И Мариотт вновь, точно в беспамятстве, покусывал кончик пальца.
– Есть разум, чтобы это понять. Есть мужество, чтобы жить с этим, не впадая в отчаяние. Есть, наконец, странная человеческая способность верить, что все это, быть может, не так… Догадываешься, что я имею в виду? Ничего-ничего, твое время еще придет…
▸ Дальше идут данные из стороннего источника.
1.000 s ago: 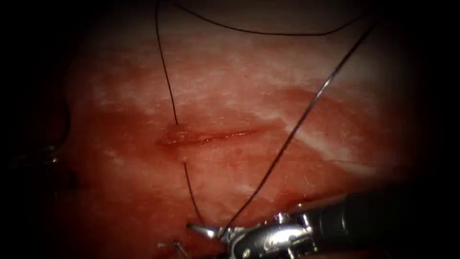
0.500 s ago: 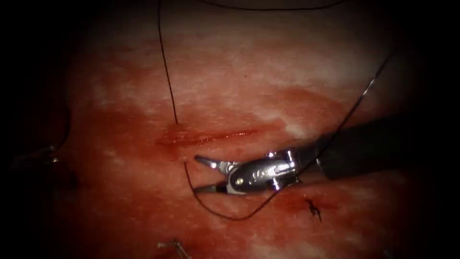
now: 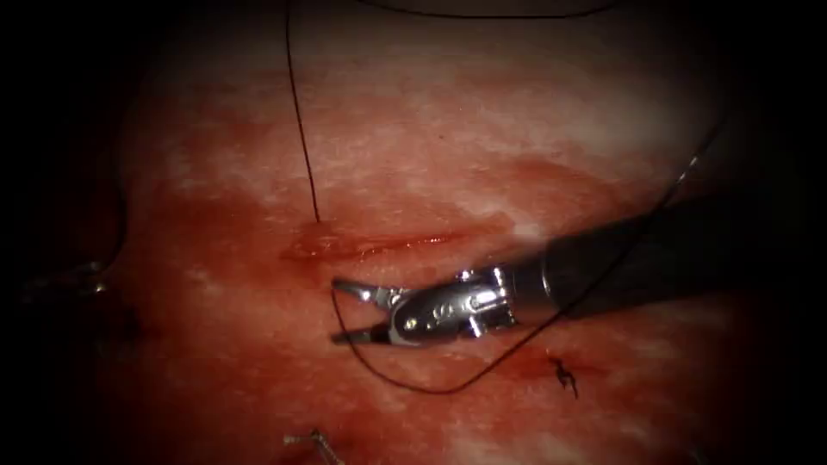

Мариотт вообще был человеком загадочным. Костя Бучагин, сидевший с Ариком за одной партой, с важным видом рассказывал, что тянется за Мариоттом какая-то таинственная история. Будто бы работал Мариотт в Физико-техническом институте, занимался чем-то таким, что должно было принести ему мировую известность, готовился защищать не кандидатскую диссертацию, а сразу докторскую, и вдруг в один прекрасный момент все бросил и перешел на работу в школу. Никто ничего не понял. Не было никаких причин. По слухам, директор института, у которого Мариотт был любимым учеником, между прочим сам – академик, светило первой величины, лично ездил к нему домой и уговаривал вернуться в лабораторию. Даже это не помогло. Будто бы Мариотт ответил ему, что потерял ко всему интерес. Не хочет более заниматься тем, что не имеет значения.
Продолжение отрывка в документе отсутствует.